UnityDataTools
The UnityDataTool is a set of command line tools showcasing what can be done with the UnityFileSystemApi native dynamic library. The main purpose of these tools is to analyze the content of Unity data files. You can directly jump here if your goal is to understand how to use the UnityDataTool command-line tool.
The UnityFileSystemApi library is distributed in the Tools folder of the Unity editor (starting in version 2022.1.0a14). For simplicity, it is also included in this repository. The library is backward compatible, which means that it can read data files generated by any previous version of Unity.
Note that the UnityFileSystemApi library included in this repository is a custom version containing an additional function that is required to support the SerializeReference attribute. This version of the library will be included in future releases of Unity.
What is the purpose of the UnityFileSystemApi native library?
The purpose of the UnityFileSystemApi is to expose the functionalities of the WebExtract and binary2text tools, but in a more flexible way. To fully understand what it means, let's first discuss how Unity generates the data files in a build. The data referenced by the scenes in a build is called the Player Data and is contained in SerializedFiles. A SerializedFile is the file format used by Unity to store its data. In builds, they contain the serialized assets in the target's platform-specific format.
When using AssetBundles or Addressables, things are slightly different. Firstly, note that Addressables are AssetBundles on disk so we will only use the term AssetBundle in the remaining of this document. AssetBundles are archive files (similar to zip files) that can be mounted at runtime. They contain SerializedFiles, but contrary to those of the Player Data, they include what is called a TypeTree1.
Note: it is possible to generate TypeTrees for the Player data starting in Unity 2021.2. To do so, the ForceAlwaysWriteTypeTrees Diagnostic Switch must be enabled in the Editor Preferences (Diagnostic/Editor section).
The TypeTree is a data structure exposing how objects have been serialized, i.e. the name, type and size of their properties. It is used by Unity when loading an AssetBundle that was built by a previous Unity version (so you don't necessarily have to update all AssetBundles after upgrading a project to a newer version of Unity).
The content of a SerializedFile including a TypeTree can be converted to a human-readable format using the binary2text tool that can be found in the Tools folder of Unity. In the case of AssetBundles, the SerializedFiles must first be extracted using the WebExtract tool that is also in the Tools folder. For the Player Data, there is no TypeTree because it is included in a build and
The text file generated by binary2text can be very useful to diagnose issues with a build, but they are usually very large and difficult to navigate. Because of this, a tool called the AssetBundle Analyzer was created to make it easier to extract useful information from these files in the form of a SQLite database. The AssetBundle Analyzer has been quite successful but it has several issues. It is extremely slow as it runs WebExtract and binary2text on all the AssetBundles of a project and has to parse very large text files. It can also easily fail because the syntax used by binary2text is not standard and can even be impossible to parse in some occasions.

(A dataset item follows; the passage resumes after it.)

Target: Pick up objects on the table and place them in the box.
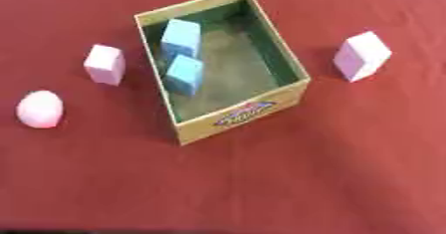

The UnityFileSystemApi library has been created to expose WebExtract and binary2text functionalities. This enables the creation of tools that can read Unity data files with TypeTrees. With it, it becomes very easy to create a binary2text-like tool that can output the data in any format or a new faster and simpler AssetBundle Analyzer.
Repository content
The repository contains the following items:
- UnityFileSystem: source code of a .NET class library exposing the functionalities or the UnityFileSystemApi native library.
- UnityFileSystem.Tests: test suite for the UnityFileSystem library.
- UnityFileSystemTestData: the Unity project used to generate the test data.
- TestCommon: a helper library used by the test projects.
- UnityDataTool: a command-line tool providing several features that can be used to analyze the content of Unity data files.
- Analyzer: a class library that can be used to extract key information from Unity data files and output it into a SQLite database (similar to the AssetBundle Analyzer).
- TextDumper: a class library that can be used to dump SerializedFiles into a human-readable format (similar to binary2text).
- ReferenceFinder: a class library that can be used to find reference chains from objects to other objects using a database created by the Analyzer
How to build
The projects in this solution require the .NET 6.0 SDK. You can use your favorite IDE to build them. They were tested in Visual Studio on Windows and Rider on Mac.
It is also possible to build the projects from the CLI using this command:
dotnet build -c Release
Disclaimer
This project is provided on an "as-is" basis and is not officially supported by Unity. It is an experimental tool provided as an example of what can be done using the UnityFileSystemApi. You can report bugs and submit pull requests, but there is no guarantee that they will be addressed.
Footnotes: 1: AssetBundles include the TypeTree by default but this can be disabled by using the DisableWriteTypeTree option.